Talk #2: Learning Clinically Acceptable Segmentation of Organs at Risk in Cervical Cancer Radiation Treatment from Clinically Available Annotations
Deep learning models benefit from training with a large dataset (labeled or unlabeled). Following this motivation, Monika and Dustin will present an approach to learn a deep learning model for the automatic segmentation of Organs at Risk (OARs) in cervical cancer radiation treatment from a large clinically available dataset of Computed Tomography (CT) scans containing data inhomogeneity, label noise, and missing annotations. Our experimental results show that learning from a large dataset with our approach yields a significant improvement in the test performance despite missing annotations in the data.
About the speakers:
Hidde Fokkema: Hidde is a PhD student in Mathematical Machine Learning at the University of Amsterdam. He researches Explainability methods from a formal mathematical point of view. In his research, he tries to derive formal guarantees of what can and cannot work for explainability methods. Before starting his PhD, he worked as a data analyst at a consultancy firm, while completing his Master’s degree in Mathematics.
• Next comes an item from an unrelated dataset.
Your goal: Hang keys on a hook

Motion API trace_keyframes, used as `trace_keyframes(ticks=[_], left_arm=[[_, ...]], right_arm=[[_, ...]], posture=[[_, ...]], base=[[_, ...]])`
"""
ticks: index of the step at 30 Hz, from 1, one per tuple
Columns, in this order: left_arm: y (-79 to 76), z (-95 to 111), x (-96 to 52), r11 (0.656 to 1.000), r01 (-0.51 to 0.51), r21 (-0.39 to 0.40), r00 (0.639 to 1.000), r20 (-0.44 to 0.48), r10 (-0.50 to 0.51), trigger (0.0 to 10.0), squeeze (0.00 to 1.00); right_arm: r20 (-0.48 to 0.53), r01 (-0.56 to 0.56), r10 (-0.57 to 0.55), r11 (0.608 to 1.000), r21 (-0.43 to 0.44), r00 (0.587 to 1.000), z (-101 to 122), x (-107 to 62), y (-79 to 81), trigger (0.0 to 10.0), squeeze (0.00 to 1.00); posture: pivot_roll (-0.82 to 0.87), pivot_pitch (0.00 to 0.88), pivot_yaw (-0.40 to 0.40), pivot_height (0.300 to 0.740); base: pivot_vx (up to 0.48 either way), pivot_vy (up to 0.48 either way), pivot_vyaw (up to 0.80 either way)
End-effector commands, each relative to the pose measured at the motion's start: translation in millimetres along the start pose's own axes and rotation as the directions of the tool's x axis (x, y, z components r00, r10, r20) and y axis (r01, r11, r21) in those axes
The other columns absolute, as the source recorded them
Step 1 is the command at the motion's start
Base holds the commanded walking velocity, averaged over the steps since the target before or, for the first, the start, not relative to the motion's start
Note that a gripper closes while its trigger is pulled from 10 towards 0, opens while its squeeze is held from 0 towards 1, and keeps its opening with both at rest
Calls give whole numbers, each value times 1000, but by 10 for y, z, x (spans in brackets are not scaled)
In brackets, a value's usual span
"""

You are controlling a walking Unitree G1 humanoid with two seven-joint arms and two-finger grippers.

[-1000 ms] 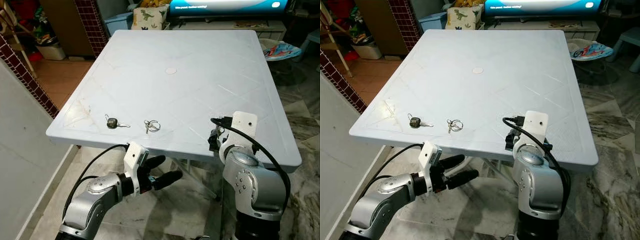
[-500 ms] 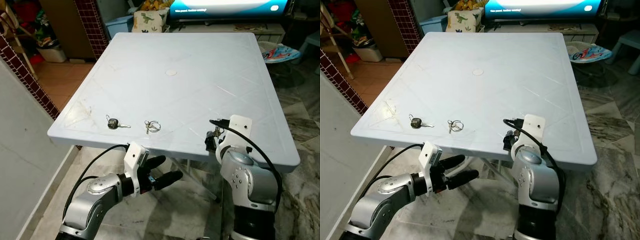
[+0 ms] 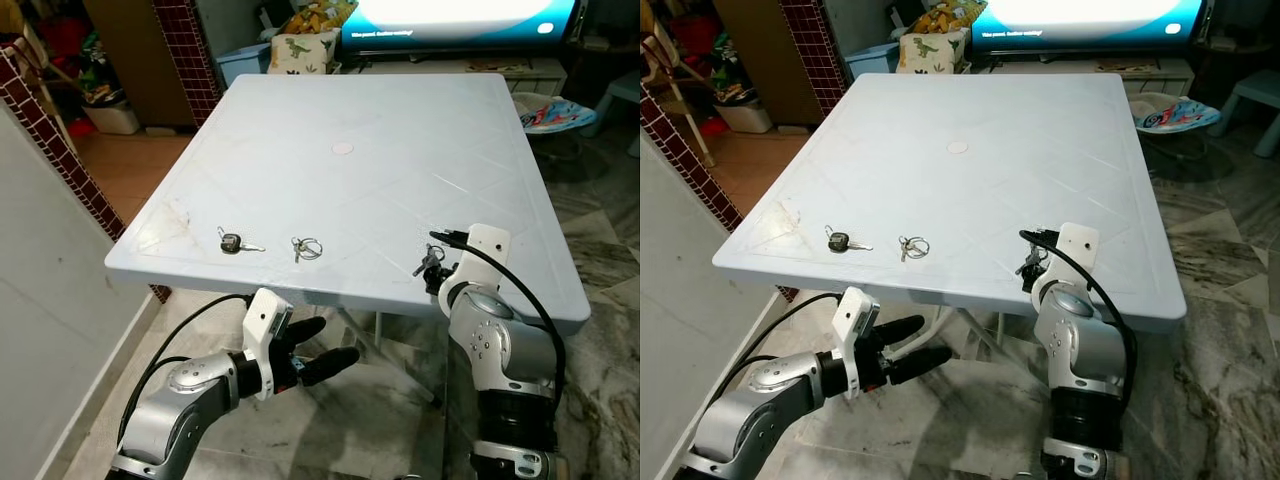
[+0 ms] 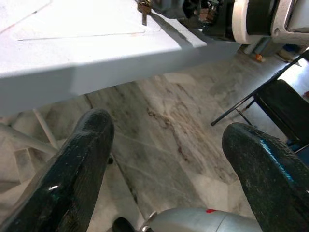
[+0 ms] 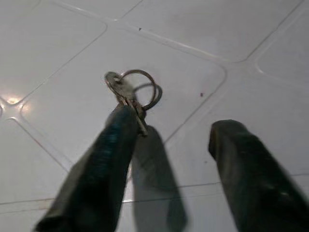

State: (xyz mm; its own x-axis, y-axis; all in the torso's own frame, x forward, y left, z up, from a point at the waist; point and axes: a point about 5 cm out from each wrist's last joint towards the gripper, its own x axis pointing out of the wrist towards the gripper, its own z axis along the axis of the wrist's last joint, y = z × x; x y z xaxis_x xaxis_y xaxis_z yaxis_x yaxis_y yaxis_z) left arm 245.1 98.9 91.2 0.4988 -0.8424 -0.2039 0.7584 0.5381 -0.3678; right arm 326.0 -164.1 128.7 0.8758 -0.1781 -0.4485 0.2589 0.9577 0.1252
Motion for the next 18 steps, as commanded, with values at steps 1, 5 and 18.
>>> trace_keyframes(ticks=[1, 5, 18], left_arm=[[46, 34, -73, 999, -44, 31, 999, 7, 43, 10000, 0], [32, 13, -111, 999, -36, 36, 999, -7, 36, 10000, 0], [33, 24, -139, 997, -59, 50, 998, -6, 59, 10000, 0]], right_arm=[[-24, 16, -16, 1000, 9, 1000, -44, 43, -46, 0, 0], [-7, 10, -10, 1000, 18, 1000, -20, 63, -11, 0, 0], [148, -87, 119, 974, -209, 982, 113, 104, 96, 0, 0]], posture=[[-73, 103, 132, 740], [-57, 101, 132, 740], [-53, 102, 140, 740]], base=[[0, 0, 0], [0, 0, 0], [0, 0, 0]])
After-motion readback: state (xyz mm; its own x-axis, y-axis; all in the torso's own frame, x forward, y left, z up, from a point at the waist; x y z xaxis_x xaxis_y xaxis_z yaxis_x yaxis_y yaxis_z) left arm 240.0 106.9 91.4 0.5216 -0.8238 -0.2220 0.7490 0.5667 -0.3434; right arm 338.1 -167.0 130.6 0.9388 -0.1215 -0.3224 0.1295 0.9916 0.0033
Monika Grewal: Monika completed her master's degree in Electronics & Communication Engineering from JIIT, India. She has a background in neuroimaging research, digital signal and image processing. Before joining her Ph.D. at CWI, she worked on projects aiming to detect pathologies in brain CT scan images using deep learning techniques.
Dustin van Weersel: For more than 5 years, Dustin has worked as a data scientist and machine learning engineer at Amsterdam-based AI consultancy Xomnia. He delivered a wide array of projects to industry leading clients in the Netherlands, including TIP Group, Rabobank, and Centrum Wiskunde & Informatica, where he served as a data scientist to help in the Multi-Objective Deformable Image Registration (MODIR) project.